## Task requirements
Only certain lines below are wanted: those starting at the line containing "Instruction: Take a" and ending at the line containing "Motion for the", both included, each retyped exactly.

## Supplied material
::::::::

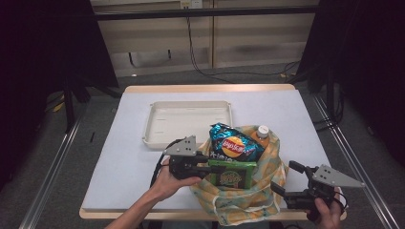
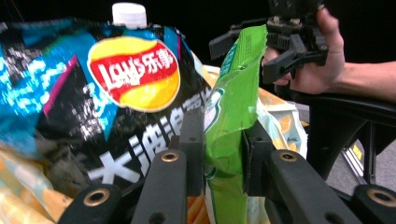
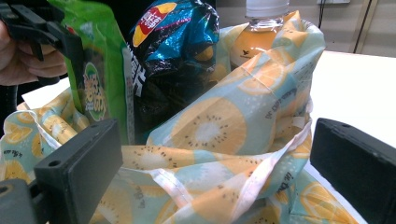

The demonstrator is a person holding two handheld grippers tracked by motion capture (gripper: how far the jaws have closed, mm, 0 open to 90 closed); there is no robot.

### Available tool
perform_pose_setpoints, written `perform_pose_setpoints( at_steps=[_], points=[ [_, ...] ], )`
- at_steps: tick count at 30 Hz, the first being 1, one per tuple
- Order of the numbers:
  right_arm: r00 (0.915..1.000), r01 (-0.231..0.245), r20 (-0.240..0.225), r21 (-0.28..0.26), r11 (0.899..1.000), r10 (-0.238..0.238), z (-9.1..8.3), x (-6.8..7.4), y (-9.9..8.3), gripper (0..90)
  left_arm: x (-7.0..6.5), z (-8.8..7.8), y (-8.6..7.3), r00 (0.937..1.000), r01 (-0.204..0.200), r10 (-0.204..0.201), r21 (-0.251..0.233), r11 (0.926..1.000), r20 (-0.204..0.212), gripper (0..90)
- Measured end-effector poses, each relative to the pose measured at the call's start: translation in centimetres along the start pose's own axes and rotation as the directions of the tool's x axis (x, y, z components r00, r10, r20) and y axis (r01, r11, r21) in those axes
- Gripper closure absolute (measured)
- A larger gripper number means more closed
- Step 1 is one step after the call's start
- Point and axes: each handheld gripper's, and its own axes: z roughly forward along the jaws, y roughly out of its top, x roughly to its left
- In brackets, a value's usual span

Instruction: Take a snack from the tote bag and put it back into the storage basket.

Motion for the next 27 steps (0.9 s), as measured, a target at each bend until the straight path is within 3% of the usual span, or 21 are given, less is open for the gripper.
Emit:
perform_pose_setpoints(
  at_steps=[7, 10, 15, 27],
  points=[
    [0.9996, 0.028, 0.007, -0.006, 1.000, -0.028, 0.1, 0.1, -0.1, 1.1, 0.0, -0.7, 1.3, 0.9998, -0.014, 0.013, -0.022, 0.9997, -0.016, 74.9],
    [0.9989, 0.048, -0.004, 0.028, 0.998, -0.048, 0.1, -0.1, -0.3, 1.4, 0.2, -0.9, 1.7, 0.9994, -0.023, 0.022, -0.013, 0.9997, -0.027, 74.8],
    [0.9996, 0.027, 0.001, 0.007, 1.000, -0.027, -0.1, -0.3, -0.3, 1.4, 0.6, -2.2, 2.7, 0.9993, -0.034, 0.034, -0.050, 0.9982, -0.016, 74.6],
    [0.9994, 0.033, -0.004, 0.015, 0.999, -0.033, -0.1, -0.3, -0.4, 1.0, 1.4, -5.2, 4.6, 0.9968, -0.046, 0.039, -0.093, 0.9946, -0.069, 74.7]
  ],
)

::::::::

## Written answer
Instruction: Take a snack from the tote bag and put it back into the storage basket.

Motion for the next 27 steps (0.9 s), as measured, a target at each bend until the straight path is within 3% of the usual span, or 21 are given, less is open for the gripper.

Nothing remains to add to the output.